Instructions for the task:
Every line of the data is to be retyped exactly.

Data shown:
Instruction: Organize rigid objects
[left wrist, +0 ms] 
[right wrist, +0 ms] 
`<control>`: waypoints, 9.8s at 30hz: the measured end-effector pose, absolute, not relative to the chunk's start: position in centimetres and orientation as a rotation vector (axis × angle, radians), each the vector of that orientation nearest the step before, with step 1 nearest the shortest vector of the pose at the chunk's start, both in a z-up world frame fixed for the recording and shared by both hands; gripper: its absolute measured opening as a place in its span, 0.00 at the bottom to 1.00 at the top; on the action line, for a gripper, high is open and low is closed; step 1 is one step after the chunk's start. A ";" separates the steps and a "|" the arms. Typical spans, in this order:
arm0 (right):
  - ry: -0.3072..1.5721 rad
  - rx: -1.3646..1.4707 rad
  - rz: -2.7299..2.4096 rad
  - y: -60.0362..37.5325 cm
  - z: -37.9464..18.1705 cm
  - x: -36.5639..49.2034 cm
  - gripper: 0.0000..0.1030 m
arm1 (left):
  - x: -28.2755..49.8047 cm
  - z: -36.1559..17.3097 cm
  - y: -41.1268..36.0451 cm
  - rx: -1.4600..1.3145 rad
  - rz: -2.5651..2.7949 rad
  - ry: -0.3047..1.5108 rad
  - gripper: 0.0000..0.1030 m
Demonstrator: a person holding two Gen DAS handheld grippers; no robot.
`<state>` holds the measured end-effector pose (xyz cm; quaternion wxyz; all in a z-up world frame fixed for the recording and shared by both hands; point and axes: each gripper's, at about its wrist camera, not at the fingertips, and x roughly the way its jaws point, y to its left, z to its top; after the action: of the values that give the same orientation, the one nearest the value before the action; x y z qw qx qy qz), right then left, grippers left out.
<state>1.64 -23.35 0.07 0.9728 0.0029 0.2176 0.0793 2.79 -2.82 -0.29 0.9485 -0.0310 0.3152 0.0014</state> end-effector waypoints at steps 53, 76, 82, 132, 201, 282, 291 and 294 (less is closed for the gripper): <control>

Result of the task:
Instruction: Organize rigid objects
[left wrist, +0 ms] 
[right wrist, +0 ms] 
`<control>`: waypoints, 9.8s at 30hz: the measured end-effector pose, absolute, not relative to the chunk's start: position in centimetres and orientation as a rotation vector (axis × angle, radians), each the vector of that orientation nearest the step before, with step 1 nearest the shortest vector of the pose at the chunk's start, both in a z-up world frame fixed for the recording and shared by both hands; gripper: its absolute measured opening as a place in its span, 0.00 at the bottom to 1.00 at the top; on the action line, for a gripper, high is open and low is closed; step 1 is one step after the chunk's start. A ";" separates the steps and a "|" the arms. Typical spans, in this order:
arm0 (right):
  - ry: -0.3072..1.5721 rad
  - rx: -1.3646..1.4707 rad
  - rz: -2.7299..2.4096 rad
  - y: -60.0362..37.5325 cm
  - z: -37.9464..18.1705 cm
  - x: -36.5639..49.2034 cm
  - gripper: 0.0000..0.1030 m
arm1 (left):
  - x: -28.2755..49.8047 cm
  - z: -36.1559..17.3097 cm
  - y: -41.1268..36.0451 cm
  - rx: -1.4600..1.3145 rad
  - rz: -2.5651..2.7949 rad
  - ry: -0.3047..1.5108 rad
  - gripper: 0.0000..0.1030 m
Demonstrator: a person holding two Gen DAS handheld grippers; no robot.
`<state>` holds the measured end-effector pose (xyz cm; quaternion wxyz; all in a z-up world frame fixed for the recording and shared by both hands; point and axes: each gripper's, at about its wrist camera, not at the fingertips, and x roughly the way its jaws point, y to its left, z to its top; after the action: of the values that give the same orientation, the one nearest the value before the action; x y z qw qx qy qz), right then left, grippers left out.
<state>1.64 -23.35 0.07 0.9728 0.0029 0.2176 0.0793 2.79 -2.82 -0.29 0.9485 -0.0310 0.3152 0.0014</state> end-effector waypoints at steps 53, 76, 82, 132, 201, 282, 291 and 294 (less is closed for the gripper): <control>

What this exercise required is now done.